=== RECORD EXTRACTS ===

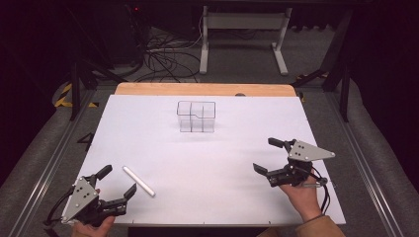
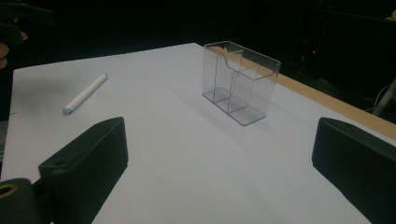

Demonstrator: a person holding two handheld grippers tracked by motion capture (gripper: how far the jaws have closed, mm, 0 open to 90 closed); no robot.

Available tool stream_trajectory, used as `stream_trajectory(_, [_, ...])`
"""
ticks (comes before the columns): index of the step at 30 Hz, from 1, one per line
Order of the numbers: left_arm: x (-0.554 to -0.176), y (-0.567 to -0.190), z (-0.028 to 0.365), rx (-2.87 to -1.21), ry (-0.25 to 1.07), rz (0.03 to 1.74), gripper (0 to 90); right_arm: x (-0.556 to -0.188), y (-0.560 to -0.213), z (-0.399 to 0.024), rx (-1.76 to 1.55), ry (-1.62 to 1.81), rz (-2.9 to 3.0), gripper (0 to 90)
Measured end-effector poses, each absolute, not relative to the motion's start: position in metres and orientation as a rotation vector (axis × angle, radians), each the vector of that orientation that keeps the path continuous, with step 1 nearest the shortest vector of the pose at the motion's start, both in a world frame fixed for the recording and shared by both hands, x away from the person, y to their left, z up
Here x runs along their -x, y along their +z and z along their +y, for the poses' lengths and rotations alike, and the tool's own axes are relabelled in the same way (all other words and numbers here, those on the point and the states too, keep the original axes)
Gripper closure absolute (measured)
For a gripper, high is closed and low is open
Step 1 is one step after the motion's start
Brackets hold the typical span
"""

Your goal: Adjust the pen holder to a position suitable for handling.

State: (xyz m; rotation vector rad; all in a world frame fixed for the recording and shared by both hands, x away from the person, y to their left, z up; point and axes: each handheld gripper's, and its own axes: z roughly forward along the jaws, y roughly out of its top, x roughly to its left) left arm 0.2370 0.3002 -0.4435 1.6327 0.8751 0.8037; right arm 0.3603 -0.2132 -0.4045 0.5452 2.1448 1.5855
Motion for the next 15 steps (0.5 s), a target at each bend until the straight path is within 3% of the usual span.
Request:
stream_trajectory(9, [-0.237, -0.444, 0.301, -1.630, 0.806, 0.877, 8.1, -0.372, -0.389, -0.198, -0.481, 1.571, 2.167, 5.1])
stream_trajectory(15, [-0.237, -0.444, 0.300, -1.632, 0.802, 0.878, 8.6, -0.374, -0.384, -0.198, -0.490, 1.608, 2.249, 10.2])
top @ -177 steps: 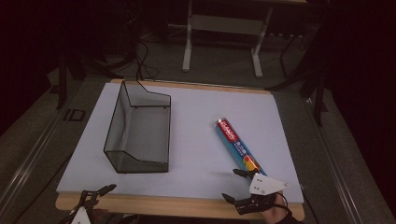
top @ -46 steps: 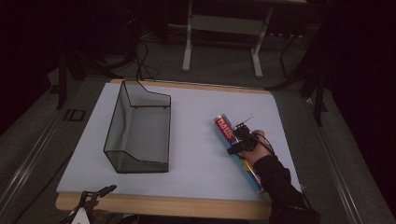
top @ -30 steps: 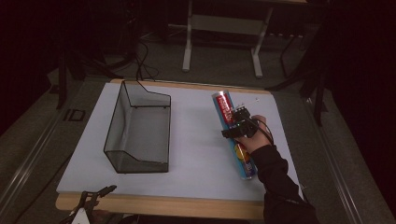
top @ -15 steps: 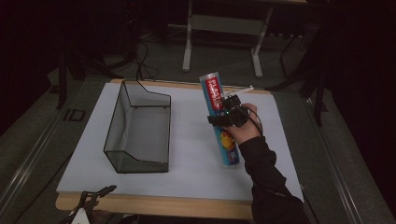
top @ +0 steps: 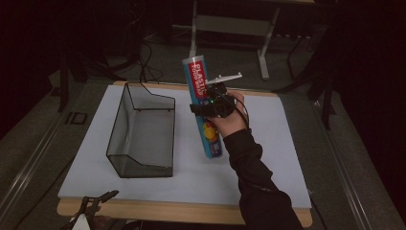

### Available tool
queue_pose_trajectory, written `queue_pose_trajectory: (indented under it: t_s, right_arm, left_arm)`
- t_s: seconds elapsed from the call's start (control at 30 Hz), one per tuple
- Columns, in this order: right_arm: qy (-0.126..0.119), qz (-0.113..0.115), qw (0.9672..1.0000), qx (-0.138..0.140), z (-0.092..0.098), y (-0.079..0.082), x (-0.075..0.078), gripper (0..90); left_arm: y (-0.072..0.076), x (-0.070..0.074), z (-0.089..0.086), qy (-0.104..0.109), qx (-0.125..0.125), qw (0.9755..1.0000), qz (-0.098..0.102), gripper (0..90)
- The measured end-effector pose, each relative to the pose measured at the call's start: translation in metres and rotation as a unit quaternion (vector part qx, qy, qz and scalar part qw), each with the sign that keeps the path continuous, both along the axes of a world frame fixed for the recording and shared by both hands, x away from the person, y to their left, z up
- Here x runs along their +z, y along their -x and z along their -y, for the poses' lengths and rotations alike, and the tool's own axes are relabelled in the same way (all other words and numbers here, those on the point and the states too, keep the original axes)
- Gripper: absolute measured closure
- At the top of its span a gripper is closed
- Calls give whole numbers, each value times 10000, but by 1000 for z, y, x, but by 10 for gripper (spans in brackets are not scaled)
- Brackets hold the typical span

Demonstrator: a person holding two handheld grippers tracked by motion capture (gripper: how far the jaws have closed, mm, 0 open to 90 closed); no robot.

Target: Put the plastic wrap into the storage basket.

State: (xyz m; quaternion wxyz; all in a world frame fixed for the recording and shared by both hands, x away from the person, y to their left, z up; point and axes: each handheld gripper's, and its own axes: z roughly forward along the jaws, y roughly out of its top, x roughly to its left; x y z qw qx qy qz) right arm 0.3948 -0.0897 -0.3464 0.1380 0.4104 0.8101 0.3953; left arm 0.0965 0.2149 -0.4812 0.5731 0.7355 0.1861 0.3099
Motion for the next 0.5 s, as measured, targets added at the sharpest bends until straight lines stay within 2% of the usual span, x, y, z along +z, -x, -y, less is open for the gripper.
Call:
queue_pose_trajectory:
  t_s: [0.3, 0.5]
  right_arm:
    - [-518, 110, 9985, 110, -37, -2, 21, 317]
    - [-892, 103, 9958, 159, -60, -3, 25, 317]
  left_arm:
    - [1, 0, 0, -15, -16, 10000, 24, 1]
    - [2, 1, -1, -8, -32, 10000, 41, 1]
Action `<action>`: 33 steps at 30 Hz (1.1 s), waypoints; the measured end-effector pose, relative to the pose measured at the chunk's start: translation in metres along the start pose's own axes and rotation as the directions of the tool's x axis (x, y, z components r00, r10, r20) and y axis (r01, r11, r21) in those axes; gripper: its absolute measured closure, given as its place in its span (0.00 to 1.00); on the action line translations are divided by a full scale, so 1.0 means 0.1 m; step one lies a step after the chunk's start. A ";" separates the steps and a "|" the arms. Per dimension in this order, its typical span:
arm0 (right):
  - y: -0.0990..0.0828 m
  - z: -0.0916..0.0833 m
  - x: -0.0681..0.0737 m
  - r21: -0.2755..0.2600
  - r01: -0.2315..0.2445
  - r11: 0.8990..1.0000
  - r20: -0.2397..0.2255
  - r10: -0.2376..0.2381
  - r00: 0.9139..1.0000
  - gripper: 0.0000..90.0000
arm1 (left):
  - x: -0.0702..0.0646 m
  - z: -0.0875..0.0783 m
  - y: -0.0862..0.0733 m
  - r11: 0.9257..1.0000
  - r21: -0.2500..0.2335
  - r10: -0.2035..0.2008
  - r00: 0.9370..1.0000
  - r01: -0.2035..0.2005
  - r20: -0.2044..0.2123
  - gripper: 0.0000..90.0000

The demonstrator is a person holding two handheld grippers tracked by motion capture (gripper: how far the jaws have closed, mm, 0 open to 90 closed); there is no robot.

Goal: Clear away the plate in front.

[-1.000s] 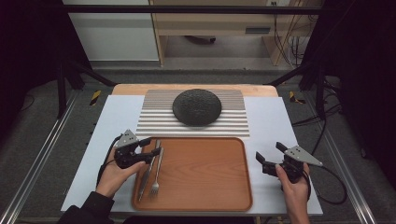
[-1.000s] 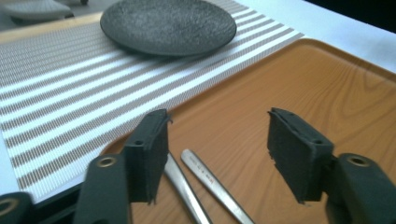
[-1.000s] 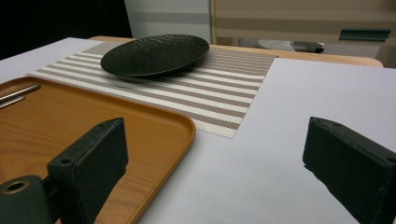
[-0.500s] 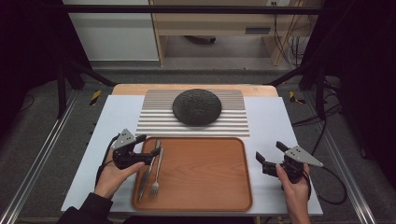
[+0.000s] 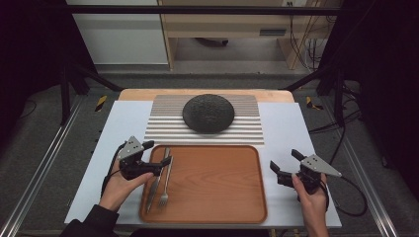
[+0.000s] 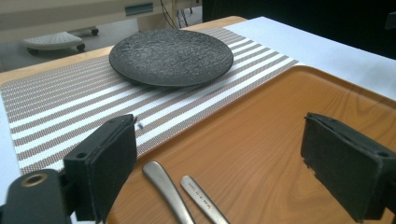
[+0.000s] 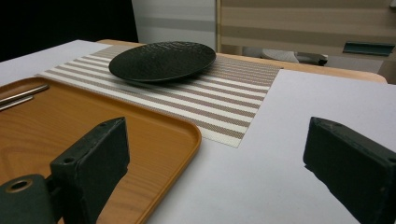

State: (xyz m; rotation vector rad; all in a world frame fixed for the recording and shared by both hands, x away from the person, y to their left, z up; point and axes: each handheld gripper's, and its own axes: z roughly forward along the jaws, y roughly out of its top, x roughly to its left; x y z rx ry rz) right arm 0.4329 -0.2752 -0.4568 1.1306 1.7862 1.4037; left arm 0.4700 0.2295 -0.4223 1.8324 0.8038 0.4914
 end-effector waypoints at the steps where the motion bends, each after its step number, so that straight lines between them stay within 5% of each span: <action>1: 0.00 0.00 0.00 0.001 0.000 1.000 -0.002 0.000 1.000 0.08 | 0.00 0.00 0.01 1.000 -0.003 0.002 1.000 -0.002 0.001 0.11; 15: 0.03 0.07 0.11 -0.022 0.051 0.998 0.009 -0.050 0.999 0.07 | 0.00 0.10 0.18 0.997 -0.016 0.072 0.997 -0.071 0.038 0.03; 22: 0.04 0.12 0.15 -0.012 0.063 0.998 0.001 -0.063 0.998 0.08 | 0.05 0.23 0.35 0.990 -0.052 0.134 0.989 -0.131 0.068 0.03; 26: 0.07 0.14 0.17 -0.007 0.066 0.998 -0.005 -0.066 0.998 0.08 | 0.07 0.29 0.48 0.975 -0.075 0.211 0.977 -0.207 0.040 0.04; 33: 0.10 0.14 0.14 -0.021 0.065 0.998 0.010 -0.065 0.998 0.09 | 0.16 0.34 0.72 0.922 -0.084 0.380 0.925 -0.378 0.012 0.04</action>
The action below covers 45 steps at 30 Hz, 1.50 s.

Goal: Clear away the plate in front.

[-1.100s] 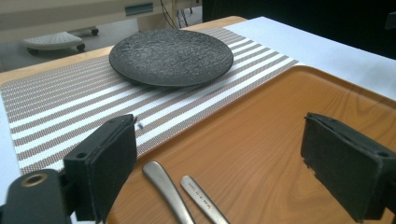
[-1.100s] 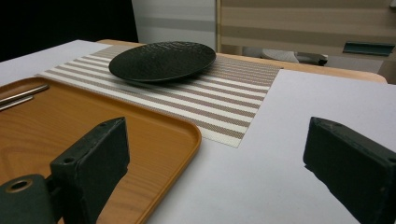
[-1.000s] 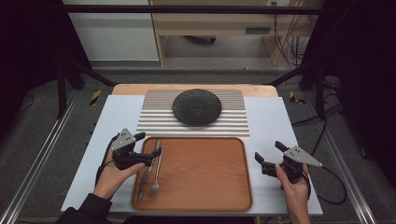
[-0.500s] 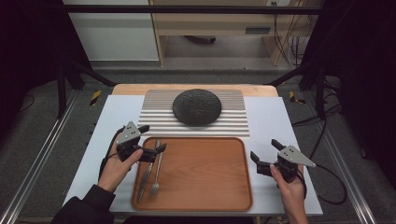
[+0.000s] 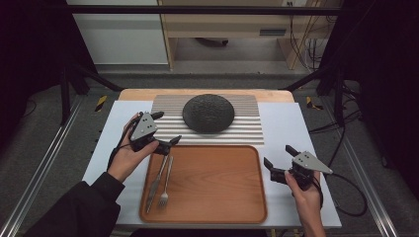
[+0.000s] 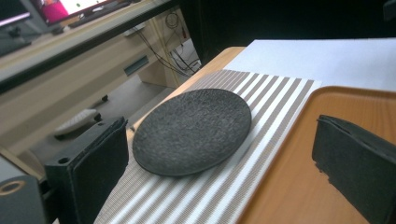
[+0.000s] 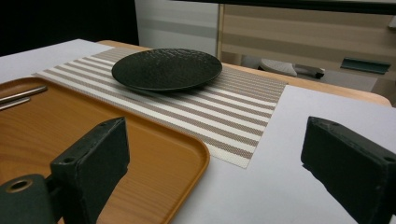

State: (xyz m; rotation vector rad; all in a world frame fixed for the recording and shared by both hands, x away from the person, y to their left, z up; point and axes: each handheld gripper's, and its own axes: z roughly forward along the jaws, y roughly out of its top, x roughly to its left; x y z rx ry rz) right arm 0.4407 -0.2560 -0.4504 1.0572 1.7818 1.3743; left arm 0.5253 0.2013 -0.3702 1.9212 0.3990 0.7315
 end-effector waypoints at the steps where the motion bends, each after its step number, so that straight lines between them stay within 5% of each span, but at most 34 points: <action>1: 0.00 -0.01 0.00 -0.002 -0.001 1.000 0.003 0.001 1.000 0.09 | 0.03 0.01 0.02 1.000 0.006 0.022 1.000 -0.022 0.005 0.04; 10: 0.02 -0.03 -0.01 -0.020 0.000 1.000 0.007 0.000 1.000 0.09 | 0.23 0.22 0.13 0.992 0.066 0.103 0.993 -0.106 0.050 0.08; 20: 0.00 -0.03 0.02 -0.007 0.007 1.000 0.007 -0.007 1.000 0.08 | 0.41 0.56 0.10 0.963 0.117 0.240 0.970 -0.242 0.032 0.08; 25: 0.00 -0.02 0.02 -0.003 0.010 1.000 0.009 -0.010 1.000 0.08 | 0.45 0.70 0.03 0.960 0.128 0.247 0.969 -0.248 0.024 0.08; 28: -0.01 -0.02 0.03 0.003 0.013 1.000 0.007 -0.013 1.000 0.08 | 0.44 0.76 0.01 0.950 0.156 0.269 0.962 -0.272 0.039 0.08; 35: -0.01 -0.01 0.04 0.004 0.011 1.000 0.004 -0.011 1.000 0.08 | 0.43 0.79 0.16 0.941 0.154 0.291 0.953 -0.300 0.082 0.09; 41: -0.02 -0.01 0.06 0.004 0.015 1.000 -0.002 -0.015 1.000 0.08 | 0.46 0.90 0.13 0.924 0.185 0.328 0.942 -0.336 0.073 0.09; 45: -0.02 0.00 0.07 0.006 0.017 1.000 -0.004 -0.017 1.000 0.08 | 0.49 1.00 0.04 0.923 0.189 0.328 0.942 -0.337 0.074 0.09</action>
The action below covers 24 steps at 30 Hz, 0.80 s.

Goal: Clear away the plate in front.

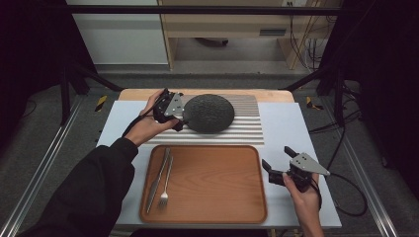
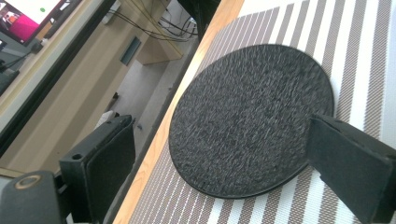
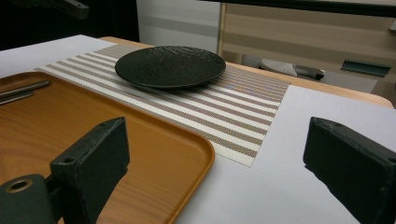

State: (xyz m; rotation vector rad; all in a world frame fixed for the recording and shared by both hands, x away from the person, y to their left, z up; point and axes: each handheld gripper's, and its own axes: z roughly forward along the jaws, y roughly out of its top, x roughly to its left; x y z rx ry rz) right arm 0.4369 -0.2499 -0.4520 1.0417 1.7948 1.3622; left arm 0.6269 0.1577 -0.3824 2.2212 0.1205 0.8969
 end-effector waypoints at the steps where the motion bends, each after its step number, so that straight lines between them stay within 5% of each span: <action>1: 0.00 0.00 0.00 0.000 0.000 1.000 0.000 0.000 1.000 0.08 | 0.00 0.04 -0.03 1.000 0.001 -0.003 1.000 0.003 0.004 0.09; 10: 0.00 -0.01 -0.01 0.002 0.002 1.000 0.007 -0.002 1.000 0.08 | -0.09 0.21 -0.13 0.999 0.047 0.022 0.998 -0.025 0.067 0.08; 16: 0.00 -0.02 -0.01 0.000 -0.002 1.000 0.005 0.002 1.000 0.08 | -0.24 0.27 -0.12 0.990 0.086 0.106 0.989 -0.115 0.107 0.10; 24: 0.01 -0.02 -0.01 -0.003 -0.002 1.000 0.008 0.002 1.000 0.08 | -0.35 0.34 -0.14 0.977 0.109 0.169 0.978 -0.182 0.124 0.16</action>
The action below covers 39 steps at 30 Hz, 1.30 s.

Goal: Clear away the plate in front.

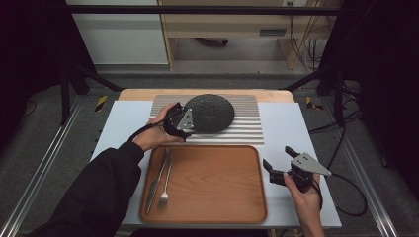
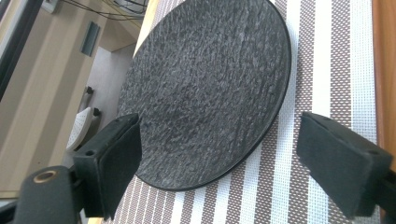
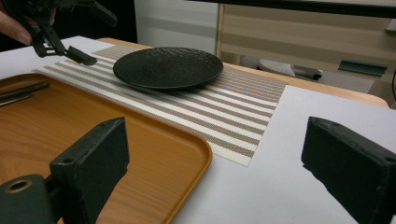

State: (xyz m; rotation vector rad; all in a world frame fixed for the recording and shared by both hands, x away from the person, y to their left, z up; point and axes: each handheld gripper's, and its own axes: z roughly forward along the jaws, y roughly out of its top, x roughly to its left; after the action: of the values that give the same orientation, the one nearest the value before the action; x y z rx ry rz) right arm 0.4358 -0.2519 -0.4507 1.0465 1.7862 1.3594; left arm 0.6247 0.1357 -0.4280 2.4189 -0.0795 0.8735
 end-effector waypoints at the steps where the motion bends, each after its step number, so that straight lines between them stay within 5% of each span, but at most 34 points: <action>1: 0.00 0.00 0.00 0.001 0.000 1.000 0.001 0.000 1.000 0.08 | -0.01 0.01 0.00 1.000 0.008 0.006 1.000 -0.006 -0.003 0.17; 12: 0.00 0.00 0.00 0.000 0.002 1.000 -0.001 -0.002 1.000 0.08 | -0.12 0.13 -0.02 0.995 0.056 0.077 0.997 -0.077 -0.008 0.32; 22: 0.00 0.00 0.00 0.000 0.001 1.000 -0.002 -0.001 1.000 0.08 | -0.23 0.25 0.02 0.984 0.094 0.154 0.988 -0.153 -0.012 0.42; 39: 0.00 -0.02 -0.02 -0.001 -0.005 1.000 0.002 0.005 1.000 0.08 | -0.36 0.37 0.07 0.969 0.128 0.220 0.975 -0.213 -0.039 0.55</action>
State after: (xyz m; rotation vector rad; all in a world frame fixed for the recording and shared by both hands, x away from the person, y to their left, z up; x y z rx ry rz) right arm 0.4352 -0.2542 -0.4500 1.0525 1.7820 1.3621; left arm 0.6160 0.1062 -0.4695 2.5341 -0.2824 1.0675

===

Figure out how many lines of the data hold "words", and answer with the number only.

WRITTEN SOLUTION: 2